As the winter winds grow ever more bitter and our breath becomes more and more visible in the air around us, we know only one thing could be true – the winter semester is upon us. Just as we have finished recuperating from last semester, we hop in our cars, buses, trains or planes and begin the process all over again.
That’s right, ladies and gentlemen, another few months of calculus and all of its formulae. There is another semester of physics, full of free-body diagrams, right-hand rules and the like. Or perhaps you are taking a writing course, brushing up on high school’s best forgotten memories of five paragraph essays, how to write a bibliography and, most importantly, the difference between “its” and “it’s.” Last but certainly not least, you maybe – just maybe – have the joy of taking a philosophy class. If you were like me back when I was an undergrad, you probably have a great disdain for philosophy. Being a more methodical, deductive, black-and-white kind of person, I cringed at what I thought was a bunch of “namby-pamby” nonsense. I managed to get out of taking philosophy courses because of my alma mater’s flexible general curriculum.
My friends, who were either of ill fortune or odd taste, walked around campus with philosophy books heavy and thick enough to make their arms fall off. Some were reading Marx’s travesty, “The Communist Manifesto.” Others were reading up on Nietzsche and how life was essentially without value. One close friend was drawn in by Sartre, who is best characterized by the title of his 1943 piece, “Being and Nothingness.”
As is frequently the case with man’s distastes, he often seeks to affirm his pre-existing beliefs by peeking into that which he dislikes, thereby reinforcing and strengthening his attitudes. I am certainly no exception to this rule.
One day, upon engaging in a debate with my anonymous philosopher friend on the existence of God, he mentioned in a footnote that he did not particularly care for Thomas Aquinas’ proofs of God’s existence. As a Catholic, I had of course heard of this saint, referred to by the Church as the Angelic Doctor. I never actually read any of his writings. However, if my existentialist friend disliked Aquinas, I knew I would probably like him. So, soon enough, I took a look at Aquinas’ most famous work, the “Summa Theologica.” All it took was one paragraph to get me hooked!
St. Thomas Aquinas was like nothing I had ever seen in philosophy. He was clear, crisp and concise. Every paragraph presented a clear and coherent thought, with every subsequent paragraph deductively derived from the previous. Most astonishing, Aquinas never dwelled on arcane and pathetic rants on the lack of meaning or existence. Instead, he provided splendid ideas with a rigid and deductive form.
Though the “Summa” is notoriously long, not one drop of ink was wasted. St. Thomas Aquinas did not present anything to you that you did not need.
Most authors today, aided by the expediency of computer typing and paid by the page, lead their readers into elliptical orbits of thought, devoid of structure or brevity. In short, Aquinas offers modern man sensibility, thoughtfulness and coherence in the chaotic world in which we live.

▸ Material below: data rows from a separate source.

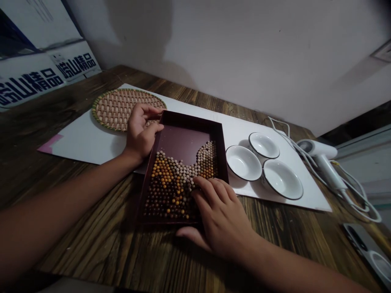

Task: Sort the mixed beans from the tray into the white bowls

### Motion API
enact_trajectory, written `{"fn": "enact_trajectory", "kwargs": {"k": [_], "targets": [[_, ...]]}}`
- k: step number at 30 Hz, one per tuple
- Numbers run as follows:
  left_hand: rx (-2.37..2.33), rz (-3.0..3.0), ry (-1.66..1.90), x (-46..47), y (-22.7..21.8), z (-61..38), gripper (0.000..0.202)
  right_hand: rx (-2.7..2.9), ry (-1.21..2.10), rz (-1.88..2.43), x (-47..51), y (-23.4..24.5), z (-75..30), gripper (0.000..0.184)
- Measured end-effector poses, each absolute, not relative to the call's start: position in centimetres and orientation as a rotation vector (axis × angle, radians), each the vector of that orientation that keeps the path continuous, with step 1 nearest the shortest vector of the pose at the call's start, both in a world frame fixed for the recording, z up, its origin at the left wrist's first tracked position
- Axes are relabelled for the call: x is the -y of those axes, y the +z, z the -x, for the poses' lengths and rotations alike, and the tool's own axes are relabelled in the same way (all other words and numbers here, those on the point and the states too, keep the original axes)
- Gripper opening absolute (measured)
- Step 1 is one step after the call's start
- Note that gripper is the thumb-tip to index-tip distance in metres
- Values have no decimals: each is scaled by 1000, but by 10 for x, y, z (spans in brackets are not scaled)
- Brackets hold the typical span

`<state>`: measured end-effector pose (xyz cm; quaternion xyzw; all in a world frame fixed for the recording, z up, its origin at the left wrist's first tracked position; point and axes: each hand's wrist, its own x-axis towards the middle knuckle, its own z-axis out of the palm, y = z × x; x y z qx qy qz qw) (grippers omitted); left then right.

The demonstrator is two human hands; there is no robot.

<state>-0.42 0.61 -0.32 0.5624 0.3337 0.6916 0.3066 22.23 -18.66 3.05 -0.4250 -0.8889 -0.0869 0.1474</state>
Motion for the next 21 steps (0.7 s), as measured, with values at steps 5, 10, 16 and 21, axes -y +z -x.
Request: {"fn": "enact_trajectory", "kwargs": {"k": [5,10,16,21], "targets": [[-861,-1481,1843,-7,-4,5,36,2553,-256,1212,187,30,-222,85],[-860,-1488,1843,-7,-4,5,36,2575,-250,1220,186,30,-223,82],[-878,-1488,1837,-6,-3,4,37,2550,-237,1225,186,30,-222,78],[-859,-1483,1845,-7,-4,5,34,2565,-248,1223,185,31,-220,82]]}}
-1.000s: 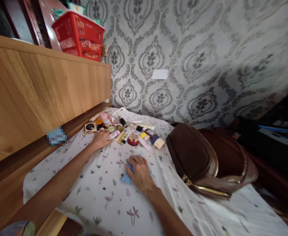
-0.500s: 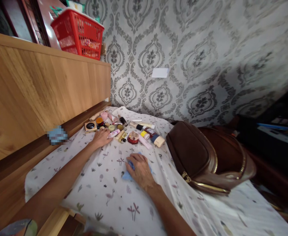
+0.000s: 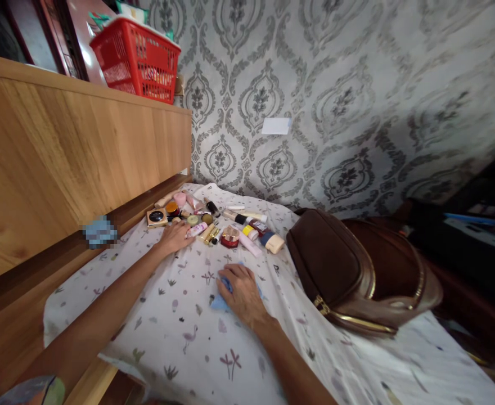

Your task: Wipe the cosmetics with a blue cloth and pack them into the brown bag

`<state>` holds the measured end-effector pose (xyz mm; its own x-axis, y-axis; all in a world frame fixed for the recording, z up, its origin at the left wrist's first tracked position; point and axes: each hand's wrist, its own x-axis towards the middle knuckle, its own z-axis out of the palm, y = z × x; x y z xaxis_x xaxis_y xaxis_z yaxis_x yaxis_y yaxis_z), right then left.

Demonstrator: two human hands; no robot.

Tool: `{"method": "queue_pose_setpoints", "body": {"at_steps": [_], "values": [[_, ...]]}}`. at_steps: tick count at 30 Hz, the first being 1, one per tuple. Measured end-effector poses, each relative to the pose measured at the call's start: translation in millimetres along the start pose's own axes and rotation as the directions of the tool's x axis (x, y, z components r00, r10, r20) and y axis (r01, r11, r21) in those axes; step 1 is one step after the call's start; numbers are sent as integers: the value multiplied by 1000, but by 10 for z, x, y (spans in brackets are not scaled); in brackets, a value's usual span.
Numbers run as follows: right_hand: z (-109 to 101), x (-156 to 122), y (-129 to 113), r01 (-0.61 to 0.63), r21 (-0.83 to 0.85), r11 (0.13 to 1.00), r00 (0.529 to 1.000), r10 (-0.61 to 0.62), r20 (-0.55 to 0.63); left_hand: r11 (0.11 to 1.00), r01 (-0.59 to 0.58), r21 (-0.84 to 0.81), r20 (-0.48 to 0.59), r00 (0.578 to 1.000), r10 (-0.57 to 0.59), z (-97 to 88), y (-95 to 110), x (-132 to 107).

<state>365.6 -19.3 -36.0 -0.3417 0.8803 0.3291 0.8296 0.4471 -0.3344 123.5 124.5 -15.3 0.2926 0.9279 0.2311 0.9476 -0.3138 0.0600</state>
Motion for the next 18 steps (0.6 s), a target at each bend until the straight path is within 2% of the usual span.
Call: {"method": "queue_pose_setpoints", "body": {"at_steps": [10, 18], "values": [[2, 2, -13, 4, 16, 1000, 1000, -4, -13, 1000, -2, -11, -8, 1000, 2, 29, 0, 21], [29, 3, 15, 78, 97, 992, 996, -73, -46, 1000, -31, 3, -12, 999, 31, 29, -29, 23]]}}
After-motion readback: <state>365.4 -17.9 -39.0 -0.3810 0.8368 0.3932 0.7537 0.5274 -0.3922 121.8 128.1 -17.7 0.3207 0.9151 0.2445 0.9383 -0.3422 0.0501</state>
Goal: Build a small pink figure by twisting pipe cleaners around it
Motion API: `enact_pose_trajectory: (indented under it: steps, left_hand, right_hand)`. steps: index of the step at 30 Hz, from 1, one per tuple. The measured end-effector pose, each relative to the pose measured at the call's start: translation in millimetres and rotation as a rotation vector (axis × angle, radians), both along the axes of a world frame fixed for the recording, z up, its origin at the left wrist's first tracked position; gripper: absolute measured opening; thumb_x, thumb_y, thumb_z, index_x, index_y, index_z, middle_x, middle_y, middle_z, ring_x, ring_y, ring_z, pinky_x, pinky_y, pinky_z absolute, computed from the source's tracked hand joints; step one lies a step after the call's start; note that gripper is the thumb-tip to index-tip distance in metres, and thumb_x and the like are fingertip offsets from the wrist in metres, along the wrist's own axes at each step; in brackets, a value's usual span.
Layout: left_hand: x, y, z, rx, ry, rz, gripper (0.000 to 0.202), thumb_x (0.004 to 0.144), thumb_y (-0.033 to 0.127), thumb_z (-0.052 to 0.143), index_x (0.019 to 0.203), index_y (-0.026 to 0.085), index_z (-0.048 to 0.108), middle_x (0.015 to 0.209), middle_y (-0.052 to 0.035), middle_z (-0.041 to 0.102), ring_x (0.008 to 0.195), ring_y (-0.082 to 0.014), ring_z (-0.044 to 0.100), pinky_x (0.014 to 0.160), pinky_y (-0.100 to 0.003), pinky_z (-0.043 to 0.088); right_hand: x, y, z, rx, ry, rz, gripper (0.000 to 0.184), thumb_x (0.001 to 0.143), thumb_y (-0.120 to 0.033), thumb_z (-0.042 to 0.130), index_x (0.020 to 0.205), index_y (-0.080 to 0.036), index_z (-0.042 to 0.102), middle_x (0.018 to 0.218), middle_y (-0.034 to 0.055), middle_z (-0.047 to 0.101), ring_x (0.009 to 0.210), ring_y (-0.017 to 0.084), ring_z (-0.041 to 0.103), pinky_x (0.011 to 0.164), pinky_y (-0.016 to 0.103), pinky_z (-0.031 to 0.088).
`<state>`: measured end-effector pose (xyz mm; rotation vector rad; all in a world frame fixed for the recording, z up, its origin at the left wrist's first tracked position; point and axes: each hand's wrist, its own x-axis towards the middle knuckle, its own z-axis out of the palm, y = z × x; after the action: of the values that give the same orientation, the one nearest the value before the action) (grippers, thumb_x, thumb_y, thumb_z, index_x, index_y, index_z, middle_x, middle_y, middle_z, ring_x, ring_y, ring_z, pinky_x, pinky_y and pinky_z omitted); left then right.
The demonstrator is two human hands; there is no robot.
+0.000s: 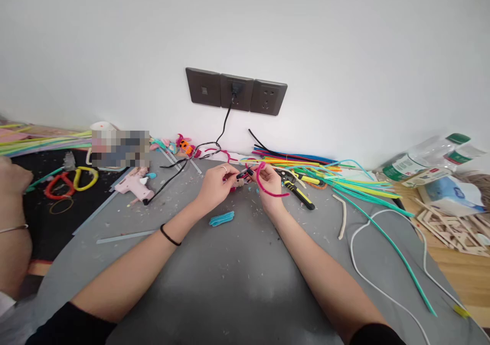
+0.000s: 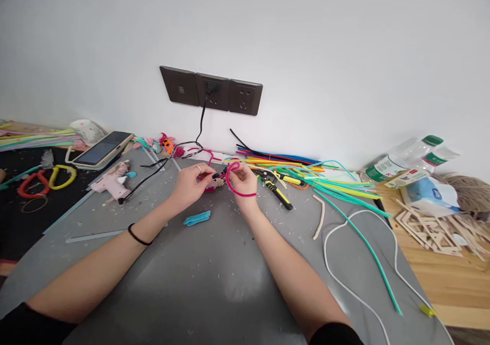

Modern philosophy and theology tell us that all religions are equal, that there is no absolute truth, that ecumenism of ideas and beliefs is the only way to go, that all inequality is unjust and so forth. Some unfortunate and unknowing souls buy into this. Others, much like myself once upon a time, shun this sort of thinking and dismiss the important and necessary discipline of philosophy.
For Western man, and the collegiate in particular, I sound a resounding plea for a return to the black-and-white basics that made our civilization so great once upon a time.
Toss aside the books on social justice and pick up Augustine’s “The City of God.” Put Nietzsche to rest and enjoy the wonders of Aquinas.
Most importantly, study philosophy. Do not let the poor chefs of philosophy of the past few centuries distort a most valuable tool in the life of man.
The greatest gift of God to man, that which separates him from beast, is reason. While modern philosophers and false prophets lead us astray by distorting our reason, it behooves us to stand firm. Rightly employed, our reason can lead us to the fundamental knowledge and truth that our souls rightly seek.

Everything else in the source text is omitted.